Find a way to minimize max difference

Question

N people needs different amount of money given by : X_i (1<=i<=N) But we have a fixed money denoted by M. It may happen that M is less than the total money which is required to fulfill everyone's need.

I want to find a way to distribute the money (M) such that the maximum difference between the required money and given money is minimize over all the people. Is there a way to do that?

  e.g : N = 4, M=3

  X1=5, X2=4, X3=2, X4=2

  In this case we should distribute like : 2 1 0 0 
  so difference array is : 3 3 2 2
  maximum difference is minimized (which is 3) 

Any interesting link are also welcome on this topic.

Answer 1

This can be solved in a single pass after ordering the amounts of debt descendingly. Debt is paid from top to bottom. This python code should make it clear:

def get_max_debt_after_distribution(debt, money):

    if not debt:
        raise ValueError('Please specify debt')

    debt.sort(reverse=True)
    debt.append(0)  # Add zero debt to simplify algorithm

    for i in range(1, len(debt)):
        last_amount = debt[i-1]
        new_amount = debt[i]

        # To bring the max diff down from "last_amount" to "new_amount",
        # we need to pay the difference for each debt
        to_pay = (last_amount - new_amount) * i

        # Check if we have enough money to pay the full amount
        if to_pay <= money:
            money -= to_pay
        else:
            # Out of money. Remaining money goes to highest debts.
            return last_amount - int(money / i)

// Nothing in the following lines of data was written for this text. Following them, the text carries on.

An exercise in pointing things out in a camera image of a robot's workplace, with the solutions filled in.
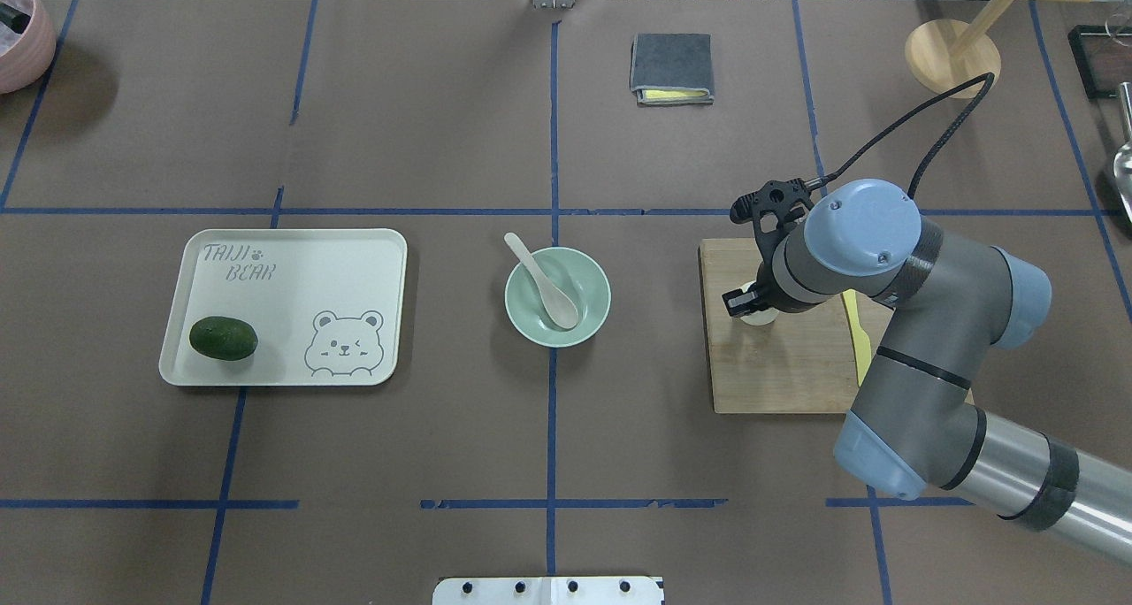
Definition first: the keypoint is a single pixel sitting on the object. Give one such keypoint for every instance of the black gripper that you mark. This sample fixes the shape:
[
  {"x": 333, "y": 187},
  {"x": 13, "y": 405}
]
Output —
[{"x": 759, "y": 294}]

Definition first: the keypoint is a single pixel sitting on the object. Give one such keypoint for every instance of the white steamed bun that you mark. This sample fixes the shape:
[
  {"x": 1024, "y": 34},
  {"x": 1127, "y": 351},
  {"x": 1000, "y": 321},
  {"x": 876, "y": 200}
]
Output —
[{"x": 761, "y": 317}]

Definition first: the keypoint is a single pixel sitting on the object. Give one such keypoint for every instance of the white ceramic soup spoon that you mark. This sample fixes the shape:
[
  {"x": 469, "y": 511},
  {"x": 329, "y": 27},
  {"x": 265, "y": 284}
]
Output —
[{"x": 555, "y": 302}]

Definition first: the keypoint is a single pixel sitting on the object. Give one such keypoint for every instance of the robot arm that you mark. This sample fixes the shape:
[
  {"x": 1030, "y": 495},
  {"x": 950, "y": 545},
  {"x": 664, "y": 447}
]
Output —
[{"x": 951, "y": 299}]

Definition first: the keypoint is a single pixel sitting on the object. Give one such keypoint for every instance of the light green bowl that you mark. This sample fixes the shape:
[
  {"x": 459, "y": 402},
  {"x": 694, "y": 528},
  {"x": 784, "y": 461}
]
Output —
[{"x": 579, "y": 277}]

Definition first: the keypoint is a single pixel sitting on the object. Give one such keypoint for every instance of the pink mixing bowl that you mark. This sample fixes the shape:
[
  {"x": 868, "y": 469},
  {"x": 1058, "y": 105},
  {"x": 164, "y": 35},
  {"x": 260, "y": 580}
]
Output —
[{"x": 27, "y": 56}]

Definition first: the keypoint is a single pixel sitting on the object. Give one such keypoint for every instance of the bamboo cutting board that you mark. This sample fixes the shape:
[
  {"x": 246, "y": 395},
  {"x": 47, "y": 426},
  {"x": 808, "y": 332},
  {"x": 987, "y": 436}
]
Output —
[{"x": 801, "y": 363}]

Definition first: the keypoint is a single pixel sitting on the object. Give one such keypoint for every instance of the yellow plastic knife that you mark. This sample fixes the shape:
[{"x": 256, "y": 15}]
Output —
[{"x": 861, "y": 343}]

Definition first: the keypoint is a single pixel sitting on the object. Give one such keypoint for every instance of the grey folded cloth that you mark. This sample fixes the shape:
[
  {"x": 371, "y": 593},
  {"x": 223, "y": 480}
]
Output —
[{"x": 672, "y": 69}]

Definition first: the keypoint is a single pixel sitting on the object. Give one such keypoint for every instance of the wooden mug tree stand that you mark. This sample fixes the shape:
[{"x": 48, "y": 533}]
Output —
[{"x": 944, "y": 52}]

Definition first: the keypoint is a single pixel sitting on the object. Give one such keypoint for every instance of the white bear serving tray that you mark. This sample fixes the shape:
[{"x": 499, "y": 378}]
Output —
[{"x": 326, "y": 305}]

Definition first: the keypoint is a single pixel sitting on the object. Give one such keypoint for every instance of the dark tray with glasses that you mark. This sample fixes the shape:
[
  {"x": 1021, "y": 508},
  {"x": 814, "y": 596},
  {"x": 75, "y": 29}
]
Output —
[{"x": 1103, "y": 58}]

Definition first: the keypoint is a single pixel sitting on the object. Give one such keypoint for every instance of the dark green avocado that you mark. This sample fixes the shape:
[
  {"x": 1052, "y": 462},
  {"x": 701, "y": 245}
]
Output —
[{"x": 225, "y": 339}]

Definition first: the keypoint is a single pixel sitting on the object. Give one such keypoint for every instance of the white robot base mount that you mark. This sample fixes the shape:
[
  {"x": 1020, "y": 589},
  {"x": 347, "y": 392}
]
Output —
[{"x": 551, "y": 590}]

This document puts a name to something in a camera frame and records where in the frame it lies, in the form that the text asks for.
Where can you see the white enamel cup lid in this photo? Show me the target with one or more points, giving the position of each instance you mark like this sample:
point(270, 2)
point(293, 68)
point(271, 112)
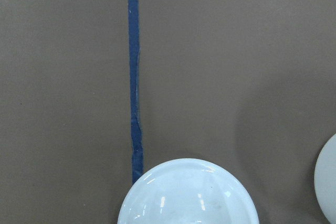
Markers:
point(188, 190)

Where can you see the brown paper table mat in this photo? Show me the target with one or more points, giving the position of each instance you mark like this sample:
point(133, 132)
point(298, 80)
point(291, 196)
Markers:
point(246, 84)

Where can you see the white enamel cup blue rim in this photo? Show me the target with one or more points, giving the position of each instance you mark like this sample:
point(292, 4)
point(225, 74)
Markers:
point(324, 179)

    # There was enough money to pay all the debt
    return 0

print(get_max_debt_after_distribution([5, 4, 2, 2], 3))  # prints 3
print(get_max_debt_after_distribution([5, 5, 5, 5], 7))  # prints 4

Answer 2

This can be solved with a greedy approach.

First, notice that the initial desired amounts are also the initial differences between required and given money (because you have given 0 to everybody). Therefore, for your example, the differences start in [5, 4, 2, 2].

Second, notice that giving money to any person other than the one who has the maximum difference at a given time doesn't reduce the maximum difference. For example, if the array is 5, 4, 2, 2, giving money to anyone other than the first person won't reduce the maximum difference: [5, 3, 2, 2], [5, 4, 1, 2], [5, 4, 2, 1] (the maximum difference stays at 5).

Therefore, you should always give one coin to the person that has the maximum difference at a given point (or any of those, if there's a tie), until you run out of coins: [5, 4, 2, 2] -> [4, 4, 2, 2] -> [3, 4, 2, 2] -> [3, 3, 2, 2] -> [2, 3, 2, 2] -> [2, 2, 2, 2], etc.

Of course, when implementing the algorithm, you don't actually need to give the coins one by one, but this is the general idea of what you should do.